In most natural audio that we record, there are a range of frequencies that occur at different times. One simple way to estimate instantaneous frequency is to count the number of zero crossings over an interval. Let's say we have the following "linear chirp" (named as such since the perceived frequency, the derivative of the inside of the cosine, increases linearly)

In [2]:
sr = 8000
t = np.arange(sr*2)/sr
y = np.cos(2*np.pi*220*t**2)
ipd.Audio(y, rate=sr)
Out[2]:

If we zoom in on a small chunk of audio in the first half, we see that it crosses the x-axis 6 times

In [3]:
plt.plot(t[4000:4100], y[4000:4100])
plt.plot(t[4000:4100], 0*y[4000:4100])
Out[3]:
[<matplotlib.lines.Line2D at 0x7f0c2d7af950>]

If we zoom in later on a chunk of audio that's the same length, we see that there are 16 zero crossings, indicating that the frequency has gone up

In [4]:
plt.plot(t[12000:12100], y[12000:12100])
plt.plot(t[12000:12100], 0*y[12000:12100])
Out[4]:
[<matplotlib.lines.Line2D at 0x7f0c2cdaac90>]

If we zoom in even later, we see even more zero crossings

In [5]:
plt.plot(t[15000:15100], y[15000:15100])
plt.plot(t[15000:15100], 0*y[15000:15100])
Out[5]:
[<matplotlib.lines.Line2D at 0x7f0c2cc9f8d0>]

Exercise 1

Come up with some code to create a new array that counts the number of zero crossings in an interval around each sample in audio.
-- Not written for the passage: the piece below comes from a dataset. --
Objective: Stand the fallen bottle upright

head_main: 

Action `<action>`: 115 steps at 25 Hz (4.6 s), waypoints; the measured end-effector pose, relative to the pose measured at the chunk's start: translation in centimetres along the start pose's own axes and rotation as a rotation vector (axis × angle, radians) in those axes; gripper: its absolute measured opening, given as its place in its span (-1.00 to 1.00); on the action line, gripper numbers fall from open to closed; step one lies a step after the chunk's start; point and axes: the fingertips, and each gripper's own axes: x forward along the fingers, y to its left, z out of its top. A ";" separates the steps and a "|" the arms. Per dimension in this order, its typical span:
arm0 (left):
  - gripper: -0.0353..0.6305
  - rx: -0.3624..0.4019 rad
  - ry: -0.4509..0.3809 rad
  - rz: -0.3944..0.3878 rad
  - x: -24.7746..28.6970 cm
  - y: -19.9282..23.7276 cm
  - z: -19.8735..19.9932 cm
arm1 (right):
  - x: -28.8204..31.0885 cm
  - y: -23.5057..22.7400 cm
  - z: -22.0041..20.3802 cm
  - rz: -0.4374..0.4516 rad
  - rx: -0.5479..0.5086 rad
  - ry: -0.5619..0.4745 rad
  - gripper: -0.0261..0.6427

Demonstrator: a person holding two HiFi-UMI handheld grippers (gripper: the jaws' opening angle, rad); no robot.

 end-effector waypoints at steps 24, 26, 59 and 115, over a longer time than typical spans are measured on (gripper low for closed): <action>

For example, in the above picture, we looked at windows with 100 samples in them. As an added challenge, you should do this without using any loops! As a hint for this, recall the following feature from the fundamental theorem of calculus:

$ \int_{a}^b f(t) dt = \int_{0}^b f(t) dt - \int_{0}^a f(t) dt $

A similar statement exists for sums of arrays, which is aking to an integral in the discrete world. That is, the sum of elements in an array from index i to index j is the difference between sum of the elements from 0 to j and the sum of the elements from 0 to i. To do this for every sample, you can use cumulative sums with the np.cumsum method, as you did in the last module.

To get you started, here's some code that creates an array that has a 1 if there's a zero crossing and a 0 otherwise

In [6]:
zcs = np.abs(np.sign(y[1::]) - np.sign(y[0:-1]))/2

That is, if there is a difference in sign of two adjacent samples, then we can say a zero crossing just occurred. Let's test this out on the chirp example above

In [7]:
tinterval = t[4000:4100]
yinterval = y[4000:4100]
zcs = np.abs(np.sign(yinterval[1::]) - np.sign(yinterval[0:-1]))/2
plt.plot(tinterval, yinterval)
plt.stem(tinterval[0:-1], zcs)
Out[7]:
<StemContainer object of 3 artists>

Now see if you can make an array that counts the number of zero crossings in a "sliding window" of size 100 around each sample. So for the above window, there should be a count of 6 at a time of 0.506. Plot this array and make sure it's increasing linearly over time

Exercise 2

One interesting property of human speech is that consonants are higher frequency than vowels. So we can use zero crossings as a simple "filter" for what's a consonant and what's a vowel. A sound file has been provided below of a countdown. First, plot the zero crossings and see if you can match them with the vowels and consonants. Then, create a new audio clip that contains only the consonants, and where the vowels are zeroed out, and vice versa. There's a nifty way to do this in numpy with boolean conditions. Something like

y[zcs < threshold] = 0

but you'll have to get your array indices to match up right

In [8]:
y, sr = librosa.load("malecountdown.mp3", sr=44100)
ipd.Audio(y, rate=sr)
/home/ctralie/anaconda3/lib/python3.7/site-packages/librosa/core/audio.py:162: UserWarning: PySoundFile failed. Trying audioread instead.
  warnings.warn("PySoundFile failed. Trying audioread instead.")
Out[8]:
In [ ]: